Threat Intelligence, Network Security

Obama ramped up cyberattacks to disrupt North Korea missile program

The dossier of military programs and actions underway bequeathed to Donald Trump when President Obama left administration included a three-year series of cyberattacks meant to disrupt North Korea's growing missile program.

Proponents of the campaign point to a number of missile launches that have failed—either missing their mark or exploding in midair—as its success while skeptics say that incompetence and other factors are as likely responsible for the failures and note that the country has successfully launched three missiles recently, the New York Times reported.

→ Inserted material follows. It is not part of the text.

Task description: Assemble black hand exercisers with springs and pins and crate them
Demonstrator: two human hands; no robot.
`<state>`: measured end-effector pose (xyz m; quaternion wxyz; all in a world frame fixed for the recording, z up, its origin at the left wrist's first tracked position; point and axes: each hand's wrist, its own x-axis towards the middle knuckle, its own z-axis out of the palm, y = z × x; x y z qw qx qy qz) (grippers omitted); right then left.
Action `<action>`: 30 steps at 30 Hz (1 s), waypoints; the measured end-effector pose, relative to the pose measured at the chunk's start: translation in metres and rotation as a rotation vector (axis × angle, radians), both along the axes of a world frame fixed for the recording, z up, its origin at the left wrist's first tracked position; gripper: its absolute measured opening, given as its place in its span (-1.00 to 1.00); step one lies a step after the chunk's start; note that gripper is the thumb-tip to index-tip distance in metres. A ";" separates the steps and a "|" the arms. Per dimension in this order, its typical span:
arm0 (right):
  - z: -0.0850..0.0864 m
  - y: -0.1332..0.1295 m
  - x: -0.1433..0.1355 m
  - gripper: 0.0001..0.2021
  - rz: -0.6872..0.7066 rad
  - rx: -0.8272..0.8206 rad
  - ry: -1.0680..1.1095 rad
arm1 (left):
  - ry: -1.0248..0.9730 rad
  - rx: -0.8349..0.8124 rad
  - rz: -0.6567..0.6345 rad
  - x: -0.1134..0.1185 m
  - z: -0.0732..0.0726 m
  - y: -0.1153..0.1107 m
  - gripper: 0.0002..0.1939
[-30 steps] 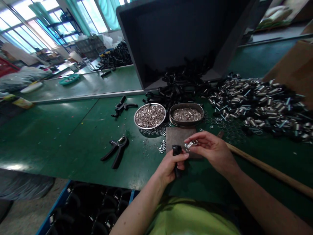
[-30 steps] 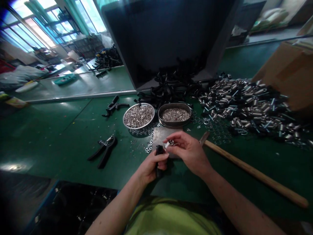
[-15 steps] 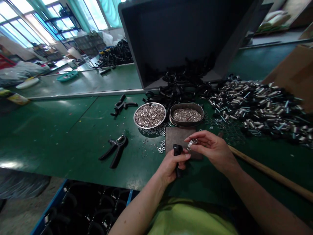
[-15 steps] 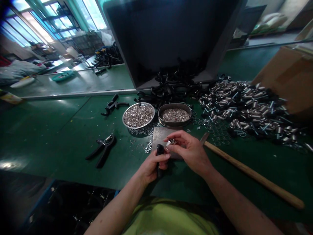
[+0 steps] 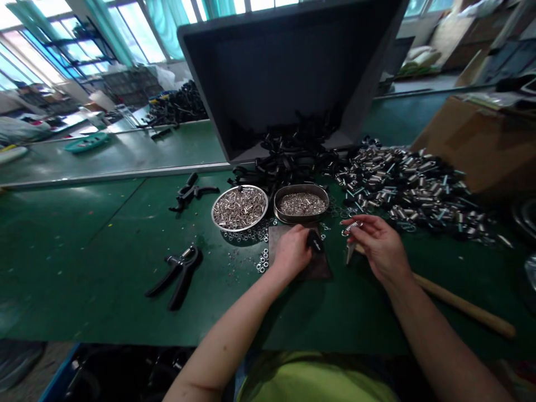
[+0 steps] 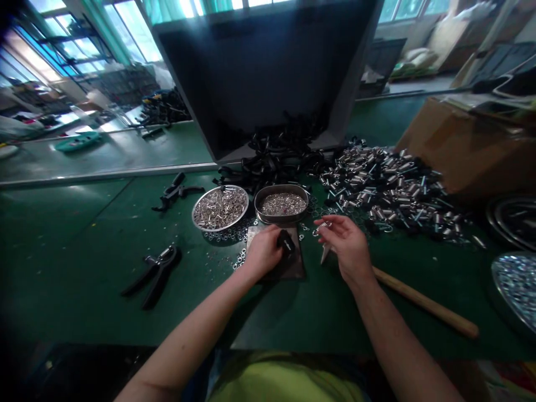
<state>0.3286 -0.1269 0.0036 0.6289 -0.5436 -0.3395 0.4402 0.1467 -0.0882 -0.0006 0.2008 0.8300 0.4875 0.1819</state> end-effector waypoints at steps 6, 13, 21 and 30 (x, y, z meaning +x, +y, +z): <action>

Shortly after North Korea conducted a successful, powerful nuclear test in 2013, the Pentagon took the wraps off of what it termed a “left of launch” program that Gen. Martin E. Dempsey, chairman of the Joint Chiefs of Staff said, would use “cyberwarfare, directed energy and electronic attack” to foul the country's missile launches, the Times said.

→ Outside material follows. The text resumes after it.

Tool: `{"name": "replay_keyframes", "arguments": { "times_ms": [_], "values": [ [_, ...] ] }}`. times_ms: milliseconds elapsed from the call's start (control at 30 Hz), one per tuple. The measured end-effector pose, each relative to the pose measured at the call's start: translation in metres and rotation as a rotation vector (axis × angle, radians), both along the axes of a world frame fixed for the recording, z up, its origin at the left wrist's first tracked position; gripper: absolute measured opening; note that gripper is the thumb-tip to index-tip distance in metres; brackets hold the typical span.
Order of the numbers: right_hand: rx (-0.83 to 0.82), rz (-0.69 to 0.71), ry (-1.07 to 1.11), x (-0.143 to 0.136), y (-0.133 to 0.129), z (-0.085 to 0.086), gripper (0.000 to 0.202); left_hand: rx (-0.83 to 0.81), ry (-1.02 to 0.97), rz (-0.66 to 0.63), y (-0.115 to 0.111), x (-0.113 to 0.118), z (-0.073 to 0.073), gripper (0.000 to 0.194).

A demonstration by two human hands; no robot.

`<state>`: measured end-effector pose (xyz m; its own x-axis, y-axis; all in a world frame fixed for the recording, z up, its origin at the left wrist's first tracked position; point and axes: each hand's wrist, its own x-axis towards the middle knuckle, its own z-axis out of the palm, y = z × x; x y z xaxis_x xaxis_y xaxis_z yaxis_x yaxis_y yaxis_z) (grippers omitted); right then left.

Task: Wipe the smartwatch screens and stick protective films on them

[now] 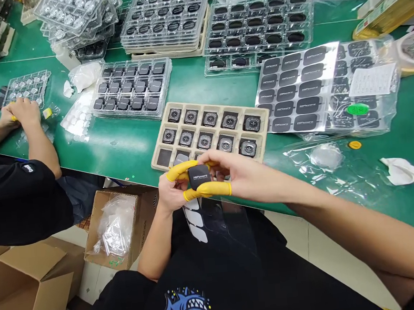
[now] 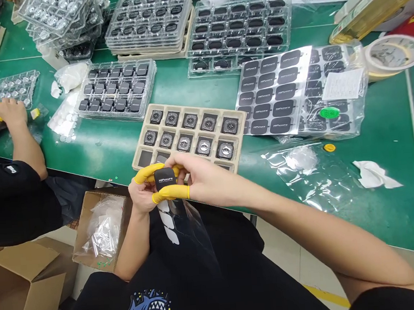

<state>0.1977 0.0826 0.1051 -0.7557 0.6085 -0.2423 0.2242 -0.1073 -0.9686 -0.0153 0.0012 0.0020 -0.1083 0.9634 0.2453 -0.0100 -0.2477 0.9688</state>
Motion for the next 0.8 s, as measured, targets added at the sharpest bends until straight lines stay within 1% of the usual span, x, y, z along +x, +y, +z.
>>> {"name": "replay_keyframes", "arguments": {
  "times_ms": [100,200,300,400,467,533,633,700,800],
  "values": [
    [-0.11,-0.054,0.064,-0.01,-0.008,-0.006,0.05,0.037,0.072,-0.01,0.0,-0.002,-0.001,0.076],
    [-0.165,-0.098,0.105,-0.016,-0.01,-0.01,0.051,0.075,0.114,-0.012,-0.001,-0.004,0.002,0.072],
    [-0.123,-0.145,0.105,-0.02,-0.01,-0.014,0.053,0.077,0.119,0.012,-0.002,-0.003,0.001,0.071],
    [-0.071,-0.186,0.099,-0.023,-0.009,-0.016,0.055,0.031,0.08,0.014,-0.002,-0.002,-0.002,0.075],
    [-0.112,-0.187,0.112,-0.025,-0.008,-0.016,0.056,0.001,0.046,-0.003,-0.002,-0.001,-0.003,0.078],
    [-0.158,-0.185,0.119,-0.026,-0.007,-0.015,0.056,-0.01,0.024,-0.019,-0.001,-0.001,-0.004,0.073],
    [-0.144,-0.174,0.101,-0.028,-0.004,-0.015,0.059,-0.01,0.003,-0.023,0.0,-0.001,-0.002,0.066],
    [-0.142,-0.149,0.088,-0.027,-0.001,-0.017,0.063,-0.028,-0.004,-0.028,-0.001,-0.001,-0.002,0.068],
    [-0.187,-0.13,0.06,-0.024,0.004,-0.022,0.068,-0.08,-0.022,-0.044,-0.004,-0.002,-0.003,0.069]
  ]
}}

Whether the Trump administration will ramp up the program or choose to rely on more conventional response to the North Korean threat – or a mix of both – is unclear, though, as the Times pointed out, Trump, when faced with a threat from Kim Jong-un that the country would soon test an intercontinental ballistic missile, did tweet out, “It won't happen!” 

And the report cited other Trump administration and military officials as saying a number of actions and approaches were being considered.